- **TASK DIRECTIONS**
For the entries below, print exactly the lines between the line holding "43: (309, 114, 0.51)" and the line holding "65: (294, 94, 0.54)", inclusive, and nothing else.
:: LISTED RECORDS ::
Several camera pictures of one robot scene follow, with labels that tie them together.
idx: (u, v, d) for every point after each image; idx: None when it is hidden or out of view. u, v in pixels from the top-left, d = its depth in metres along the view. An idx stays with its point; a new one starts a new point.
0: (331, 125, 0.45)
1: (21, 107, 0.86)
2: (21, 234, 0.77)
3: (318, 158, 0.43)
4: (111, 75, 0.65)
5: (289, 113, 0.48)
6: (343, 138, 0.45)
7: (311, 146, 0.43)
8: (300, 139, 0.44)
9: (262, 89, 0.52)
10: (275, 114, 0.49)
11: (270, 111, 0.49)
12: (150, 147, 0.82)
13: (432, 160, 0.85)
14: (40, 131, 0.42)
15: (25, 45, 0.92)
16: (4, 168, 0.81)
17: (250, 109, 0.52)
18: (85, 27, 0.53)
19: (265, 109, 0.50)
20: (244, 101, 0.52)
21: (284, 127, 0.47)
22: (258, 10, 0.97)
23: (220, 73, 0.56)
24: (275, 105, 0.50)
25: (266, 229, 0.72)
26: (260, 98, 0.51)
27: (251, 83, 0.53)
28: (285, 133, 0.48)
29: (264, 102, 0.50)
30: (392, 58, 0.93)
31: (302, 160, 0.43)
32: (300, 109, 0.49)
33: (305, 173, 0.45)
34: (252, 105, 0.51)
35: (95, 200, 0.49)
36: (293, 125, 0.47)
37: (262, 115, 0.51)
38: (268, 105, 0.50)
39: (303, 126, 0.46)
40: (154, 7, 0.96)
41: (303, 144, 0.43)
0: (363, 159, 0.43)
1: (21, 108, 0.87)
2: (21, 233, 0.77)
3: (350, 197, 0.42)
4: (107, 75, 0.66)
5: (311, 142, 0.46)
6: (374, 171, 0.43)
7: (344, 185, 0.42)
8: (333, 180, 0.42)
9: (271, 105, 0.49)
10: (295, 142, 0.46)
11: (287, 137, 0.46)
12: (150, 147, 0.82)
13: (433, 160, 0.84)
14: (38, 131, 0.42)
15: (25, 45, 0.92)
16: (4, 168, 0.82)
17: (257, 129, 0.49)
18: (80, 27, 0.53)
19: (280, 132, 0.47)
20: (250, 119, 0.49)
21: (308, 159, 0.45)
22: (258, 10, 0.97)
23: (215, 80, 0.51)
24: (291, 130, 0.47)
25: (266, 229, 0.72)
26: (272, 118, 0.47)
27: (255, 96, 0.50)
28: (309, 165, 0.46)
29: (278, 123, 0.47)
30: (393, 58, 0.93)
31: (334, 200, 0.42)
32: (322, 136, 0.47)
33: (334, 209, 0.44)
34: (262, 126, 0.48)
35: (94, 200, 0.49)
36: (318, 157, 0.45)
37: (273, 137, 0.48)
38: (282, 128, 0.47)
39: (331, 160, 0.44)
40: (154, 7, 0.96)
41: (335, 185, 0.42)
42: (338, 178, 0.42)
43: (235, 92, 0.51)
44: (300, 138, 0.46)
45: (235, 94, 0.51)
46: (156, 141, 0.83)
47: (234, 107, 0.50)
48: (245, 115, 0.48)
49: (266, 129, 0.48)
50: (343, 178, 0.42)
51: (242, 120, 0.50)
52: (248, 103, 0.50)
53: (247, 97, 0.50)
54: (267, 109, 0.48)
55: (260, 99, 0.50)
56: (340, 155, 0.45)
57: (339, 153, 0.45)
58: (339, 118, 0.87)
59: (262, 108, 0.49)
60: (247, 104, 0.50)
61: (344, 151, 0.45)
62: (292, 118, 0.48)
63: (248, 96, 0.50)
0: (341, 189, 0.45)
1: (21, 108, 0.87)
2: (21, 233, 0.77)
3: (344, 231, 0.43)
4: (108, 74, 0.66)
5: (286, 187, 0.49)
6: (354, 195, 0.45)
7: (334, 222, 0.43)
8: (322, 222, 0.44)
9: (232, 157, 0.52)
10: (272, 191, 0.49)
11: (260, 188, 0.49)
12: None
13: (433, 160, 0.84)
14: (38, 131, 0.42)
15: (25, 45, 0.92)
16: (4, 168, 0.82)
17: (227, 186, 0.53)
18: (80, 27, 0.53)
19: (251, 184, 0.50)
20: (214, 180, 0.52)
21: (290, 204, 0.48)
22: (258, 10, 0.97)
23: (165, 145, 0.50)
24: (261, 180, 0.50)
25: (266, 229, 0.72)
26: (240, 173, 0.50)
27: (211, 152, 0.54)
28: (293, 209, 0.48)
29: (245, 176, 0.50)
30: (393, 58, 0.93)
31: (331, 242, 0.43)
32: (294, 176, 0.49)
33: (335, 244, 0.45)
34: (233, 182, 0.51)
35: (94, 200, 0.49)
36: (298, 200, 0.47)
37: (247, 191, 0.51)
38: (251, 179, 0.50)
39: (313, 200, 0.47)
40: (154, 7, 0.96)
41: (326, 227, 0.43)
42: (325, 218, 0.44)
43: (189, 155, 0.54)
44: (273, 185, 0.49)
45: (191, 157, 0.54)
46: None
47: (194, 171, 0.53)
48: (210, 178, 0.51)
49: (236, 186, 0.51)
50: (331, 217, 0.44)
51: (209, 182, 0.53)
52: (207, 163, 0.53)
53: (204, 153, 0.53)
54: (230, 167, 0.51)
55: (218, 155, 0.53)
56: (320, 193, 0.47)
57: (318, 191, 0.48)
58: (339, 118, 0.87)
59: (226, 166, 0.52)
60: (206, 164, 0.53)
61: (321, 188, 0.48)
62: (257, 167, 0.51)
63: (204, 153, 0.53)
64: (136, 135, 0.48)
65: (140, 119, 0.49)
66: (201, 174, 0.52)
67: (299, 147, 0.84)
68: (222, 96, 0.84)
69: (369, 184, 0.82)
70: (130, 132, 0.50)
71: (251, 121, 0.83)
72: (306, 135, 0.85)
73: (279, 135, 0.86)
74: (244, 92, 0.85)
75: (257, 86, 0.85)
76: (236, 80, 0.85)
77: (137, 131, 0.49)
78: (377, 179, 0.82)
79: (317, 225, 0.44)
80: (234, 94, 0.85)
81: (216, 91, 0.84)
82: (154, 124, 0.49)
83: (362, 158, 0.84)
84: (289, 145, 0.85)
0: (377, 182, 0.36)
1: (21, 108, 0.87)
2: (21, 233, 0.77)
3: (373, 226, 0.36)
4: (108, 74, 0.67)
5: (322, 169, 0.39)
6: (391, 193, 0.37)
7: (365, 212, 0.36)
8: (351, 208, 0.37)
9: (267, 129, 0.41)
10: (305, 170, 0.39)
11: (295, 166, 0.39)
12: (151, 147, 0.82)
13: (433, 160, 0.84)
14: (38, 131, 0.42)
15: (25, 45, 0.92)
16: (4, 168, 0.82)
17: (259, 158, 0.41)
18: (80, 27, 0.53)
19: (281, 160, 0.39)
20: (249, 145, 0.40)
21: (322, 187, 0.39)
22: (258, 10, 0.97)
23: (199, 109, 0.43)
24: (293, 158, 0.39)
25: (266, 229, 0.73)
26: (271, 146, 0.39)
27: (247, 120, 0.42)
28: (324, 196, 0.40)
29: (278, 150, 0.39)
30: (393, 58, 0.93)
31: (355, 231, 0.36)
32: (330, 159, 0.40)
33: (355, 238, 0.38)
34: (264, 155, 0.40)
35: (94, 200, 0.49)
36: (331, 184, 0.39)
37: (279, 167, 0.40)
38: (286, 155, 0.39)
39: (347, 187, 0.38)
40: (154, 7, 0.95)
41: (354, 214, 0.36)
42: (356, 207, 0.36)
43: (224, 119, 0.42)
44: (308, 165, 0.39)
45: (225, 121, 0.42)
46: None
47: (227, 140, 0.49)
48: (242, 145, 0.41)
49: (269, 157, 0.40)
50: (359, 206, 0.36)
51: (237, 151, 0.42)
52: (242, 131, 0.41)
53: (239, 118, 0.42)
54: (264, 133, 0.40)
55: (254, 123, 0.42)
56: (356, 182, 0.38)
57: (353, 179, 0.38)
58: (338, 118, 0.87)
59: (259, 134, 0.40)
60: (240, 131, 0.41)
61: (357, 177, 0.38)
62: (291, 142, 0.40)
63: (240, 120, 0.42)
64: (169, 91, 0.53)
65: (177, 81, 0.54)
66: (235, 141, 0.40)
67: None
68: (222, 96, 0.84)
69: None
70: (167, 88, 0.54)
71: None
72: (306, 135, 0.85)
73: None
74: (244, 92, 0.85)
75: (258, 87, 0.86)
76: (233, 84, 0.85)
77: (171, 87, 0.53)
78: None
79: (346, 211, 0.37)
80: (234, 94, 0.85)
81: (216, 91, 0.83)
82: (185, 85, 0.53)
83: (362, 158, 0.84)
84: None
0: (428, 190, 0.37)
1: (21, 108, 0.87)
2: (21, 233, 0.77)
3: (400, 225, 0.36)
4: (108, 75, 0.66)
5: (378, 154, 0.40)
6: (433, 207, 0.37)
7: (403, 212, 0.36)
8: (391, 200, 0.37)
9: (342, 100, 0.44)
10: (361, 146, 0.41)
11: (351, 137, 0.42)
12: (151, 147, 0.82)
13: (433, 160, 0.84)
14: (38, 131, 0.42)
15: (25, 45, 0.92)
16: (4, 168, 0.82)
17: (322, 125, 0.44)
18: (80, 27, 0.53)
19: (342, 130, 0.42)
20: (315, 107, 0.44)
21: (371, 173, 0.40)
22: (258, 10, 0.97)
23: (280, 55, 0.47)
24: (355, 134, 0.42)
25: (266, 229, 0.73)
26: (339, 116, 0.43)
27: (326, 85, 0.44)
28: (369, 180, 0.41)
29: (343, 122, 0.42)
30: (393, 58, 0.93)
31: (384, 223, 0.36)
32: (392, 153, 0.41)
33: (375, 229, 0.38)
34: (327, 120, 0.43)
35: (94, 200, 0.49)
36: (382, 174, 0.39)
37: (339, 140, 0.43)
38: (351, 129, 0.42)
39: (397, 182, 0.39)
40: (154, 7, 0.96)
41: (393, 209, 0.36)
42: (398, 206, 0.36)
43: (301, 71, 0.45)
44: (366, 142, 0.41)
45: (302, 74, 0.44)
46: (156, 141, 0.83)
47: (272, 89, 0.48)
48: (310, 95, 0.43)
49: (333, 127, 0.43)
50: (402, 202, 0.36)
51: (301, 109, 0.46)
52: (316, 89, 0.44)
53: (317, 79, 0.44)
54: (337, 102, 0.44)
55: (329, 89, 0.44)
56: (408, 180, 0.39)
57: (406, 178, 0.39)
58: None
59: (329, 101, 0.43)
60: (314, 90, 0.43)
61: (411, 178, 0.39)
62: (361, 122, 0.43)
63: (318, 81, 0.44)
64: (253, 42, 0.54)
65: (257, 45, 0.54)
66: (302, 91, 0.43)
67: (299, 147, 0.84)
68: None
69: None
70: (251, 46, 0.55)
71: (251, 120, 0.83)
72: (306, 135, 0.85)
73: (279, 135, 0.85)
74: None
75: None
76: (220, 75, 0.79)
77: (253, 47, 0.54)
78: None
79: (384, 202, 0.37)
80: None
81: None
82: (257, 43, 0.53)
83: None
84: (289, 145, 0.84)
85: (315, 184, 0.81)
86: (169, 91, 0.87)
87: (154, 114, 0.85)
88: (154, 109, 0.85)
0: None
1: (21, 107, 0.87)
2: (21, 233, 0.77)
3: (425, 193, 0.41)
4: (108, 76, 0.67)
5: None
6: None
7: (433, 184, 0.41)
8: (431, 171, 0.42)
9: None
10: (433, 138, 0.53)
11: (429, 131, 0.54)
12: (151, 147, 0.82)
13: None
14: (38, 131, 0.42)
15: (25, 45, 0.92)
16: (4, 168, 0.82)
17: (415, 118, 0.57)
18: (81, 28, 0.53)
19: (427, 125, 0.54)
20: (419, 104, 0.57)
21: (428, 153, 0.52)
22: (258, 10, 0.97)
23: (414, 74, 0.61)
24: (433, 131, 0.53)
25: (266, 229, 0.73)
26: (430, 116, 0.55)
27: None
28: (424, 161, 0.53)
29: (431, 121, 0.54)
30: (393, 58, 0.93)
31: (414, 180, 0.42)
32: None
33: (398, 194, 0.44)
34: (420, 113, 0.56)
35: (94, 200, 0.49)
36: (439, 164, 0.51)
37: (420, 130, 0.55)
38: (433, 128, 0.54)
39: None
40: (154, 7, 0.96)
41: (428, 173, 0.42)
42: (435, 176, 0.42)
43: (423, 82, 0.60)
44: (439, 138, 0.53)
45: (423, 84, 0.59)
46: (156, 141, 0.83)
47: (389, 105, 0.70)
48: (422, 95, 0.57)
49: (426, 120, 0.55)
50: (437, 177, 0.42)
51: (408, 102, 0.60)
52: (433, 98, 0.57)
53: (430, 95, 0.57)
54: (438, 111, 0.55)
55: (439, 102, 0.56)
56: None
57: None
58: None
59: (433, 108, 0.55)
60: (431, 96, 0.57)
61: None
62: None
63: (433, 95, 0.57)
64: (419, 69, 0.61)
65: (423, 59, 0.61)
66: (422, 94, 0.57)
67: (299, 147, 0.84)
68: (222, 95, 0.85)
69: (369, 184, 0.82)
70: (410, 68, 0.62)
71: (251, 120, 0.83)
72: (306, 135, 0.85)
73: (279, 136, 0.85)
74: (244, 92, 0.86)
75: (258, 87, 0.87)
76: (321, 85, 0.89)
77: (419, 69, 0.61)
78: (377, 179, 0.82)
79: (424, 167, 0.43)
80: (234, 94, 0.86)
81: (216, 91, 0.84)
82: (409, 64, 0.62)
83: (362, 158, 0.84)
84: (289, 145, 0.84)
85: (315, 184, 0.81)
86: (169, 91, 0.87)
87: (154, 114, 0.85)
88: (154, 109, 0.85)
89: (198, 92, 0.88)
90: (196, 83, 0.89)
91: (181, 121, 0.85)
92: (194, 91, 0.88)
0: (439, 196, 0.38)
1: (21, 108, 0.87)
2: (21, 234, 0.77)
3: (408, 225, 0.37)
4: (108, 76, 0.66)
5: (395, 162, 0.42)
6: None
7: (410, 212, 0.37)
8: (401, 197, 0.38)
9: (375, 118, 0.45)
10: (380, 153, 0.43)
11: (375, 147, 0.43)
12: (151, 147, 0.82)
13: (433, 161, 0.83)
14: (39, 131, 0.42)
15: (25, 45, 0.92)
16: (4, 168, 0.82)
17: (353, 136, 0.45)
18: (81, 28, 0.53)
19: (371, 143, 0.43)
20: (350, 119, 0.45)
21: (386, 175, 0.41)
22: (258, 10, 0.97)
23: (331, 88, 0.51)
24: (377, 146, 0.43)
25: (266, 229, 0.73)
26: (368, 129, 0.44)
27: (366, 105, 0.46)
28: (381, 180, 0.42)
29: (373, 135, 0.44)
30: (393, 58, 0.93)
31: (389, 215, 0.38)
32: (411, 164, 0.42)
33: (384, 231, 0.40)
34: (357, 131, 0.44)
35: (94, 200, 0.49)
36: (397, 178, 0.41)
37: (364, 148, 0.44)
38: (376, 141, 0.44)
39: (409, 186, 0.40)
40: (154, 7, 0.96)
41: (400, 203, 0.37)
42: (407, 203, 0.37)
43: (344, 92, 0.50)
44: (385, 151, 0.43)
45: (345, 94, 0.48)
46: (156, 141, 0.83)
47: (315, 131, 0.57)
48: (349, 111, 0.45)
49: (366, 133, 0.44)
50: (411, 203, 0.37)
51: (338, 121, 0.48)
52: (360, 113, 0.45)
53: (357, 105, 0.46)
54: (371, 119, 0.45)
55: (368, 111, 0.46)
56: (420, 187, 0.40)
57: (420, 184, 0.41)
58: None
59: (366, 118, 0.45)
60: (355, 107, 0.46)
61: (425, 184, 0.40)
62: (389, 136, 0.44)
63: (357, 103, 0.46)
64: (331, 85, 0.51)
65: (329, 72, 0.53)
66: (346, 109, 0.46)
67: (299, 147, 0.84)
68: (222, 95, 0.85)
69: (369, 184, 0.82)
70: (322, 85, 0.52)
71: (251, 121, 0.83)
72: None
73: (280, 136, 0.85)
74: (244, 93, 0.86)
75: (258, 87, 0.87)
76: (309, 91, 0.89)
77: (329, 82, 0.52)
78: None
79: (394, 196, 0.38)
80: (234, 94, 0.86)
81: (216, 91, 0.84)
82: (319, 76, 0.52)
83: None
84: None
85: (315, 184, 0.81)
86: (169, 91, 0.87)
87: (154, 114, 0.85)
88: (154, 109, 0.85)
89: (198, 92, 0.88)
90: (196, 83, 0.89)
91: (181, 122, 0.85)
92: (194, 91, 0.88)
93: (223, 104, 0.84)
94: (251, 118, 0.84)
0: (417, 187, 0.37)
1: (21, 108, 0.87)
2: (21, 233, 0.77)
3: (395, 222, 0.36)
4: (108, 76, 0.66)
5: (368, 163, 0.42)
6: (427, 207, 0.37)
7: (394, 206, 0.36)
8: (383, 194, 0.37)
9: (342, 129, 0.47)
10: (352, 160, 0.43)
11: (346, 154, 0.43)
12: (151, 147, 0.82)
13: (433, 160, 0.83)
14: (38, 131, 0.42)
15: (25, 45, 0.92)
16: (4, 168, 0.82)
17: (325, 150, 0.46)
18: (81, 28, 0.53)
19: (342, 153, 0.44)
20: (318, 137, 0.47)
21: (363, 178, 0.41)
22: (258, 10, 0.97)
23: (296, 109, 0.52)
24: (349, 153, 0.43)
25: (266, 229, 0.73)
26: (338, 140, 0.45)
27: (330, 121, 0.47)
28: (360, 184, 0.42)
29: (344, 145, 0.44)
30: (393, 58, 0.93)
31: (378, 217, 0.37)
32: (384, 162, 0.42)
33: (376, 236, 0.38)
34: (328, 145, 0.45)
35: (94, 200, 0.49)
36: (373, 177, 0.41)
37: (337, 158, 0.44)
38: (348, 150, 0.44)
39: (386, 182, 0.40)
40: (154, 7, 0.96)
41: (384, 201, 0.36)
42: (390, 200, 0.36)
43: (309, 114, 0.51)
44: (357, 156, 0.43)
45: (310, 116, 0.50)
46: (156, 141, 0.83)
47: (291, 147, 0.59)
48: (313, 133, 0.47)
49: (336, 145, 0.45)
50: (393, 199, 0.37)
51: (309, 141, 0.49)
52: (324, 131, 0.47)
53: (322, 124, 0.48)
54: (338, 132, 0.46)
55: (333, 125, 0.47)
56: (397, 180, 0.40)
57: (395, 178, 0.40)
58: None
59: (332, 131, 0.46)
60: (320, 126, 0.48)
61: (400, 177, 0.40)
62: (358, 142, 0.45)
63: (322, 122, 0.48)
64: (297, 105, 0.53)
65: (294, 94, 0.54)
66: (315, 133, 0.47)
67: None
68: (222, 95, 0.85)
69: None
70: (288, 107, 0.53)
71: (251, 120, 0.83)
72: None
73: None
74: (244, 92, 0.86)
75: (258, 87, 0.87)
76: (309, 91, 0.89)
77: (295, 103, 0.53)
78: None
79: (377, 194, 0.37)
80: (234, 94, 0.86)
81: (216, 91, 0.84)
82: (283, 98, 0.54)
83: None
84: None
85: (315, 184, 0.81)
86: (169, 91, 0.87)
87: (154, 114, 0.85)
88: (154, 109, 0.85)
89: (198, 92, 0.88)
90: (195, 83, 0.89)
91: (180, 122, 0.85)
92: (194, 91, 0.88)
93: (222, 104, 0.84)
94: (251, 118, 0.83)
:::
- **OUTPUT**
43: (309, 114, 0.51)
44: (357, 156, 0.43)
45: (310, 116, 0.50)
46: (156, 141, 0.83)
47: (291, 147, 0.59)
48: (313, 133, 0.47)
49: (336, 145, 0.45)
50: (393, 199, 0.37)
51: (309, 141, 0.49)
52: (324, 131, 0.47)
53: (322, 124, 0.48)
54: (338, 132, 0.46)
55: (333, 125, 0.47)
56: (397, 180, 0.40)
57: (395, 178, 0.40)
58: None
59: (332, 131, 0.46)
60: (320, 126, 0.48)
61: (400, 177, 0.40)
62: (358, 142, 0.45)
63: (322, 122, 0.48)
64: (297, 105, 0.53)
65: (294, 94, 0.54)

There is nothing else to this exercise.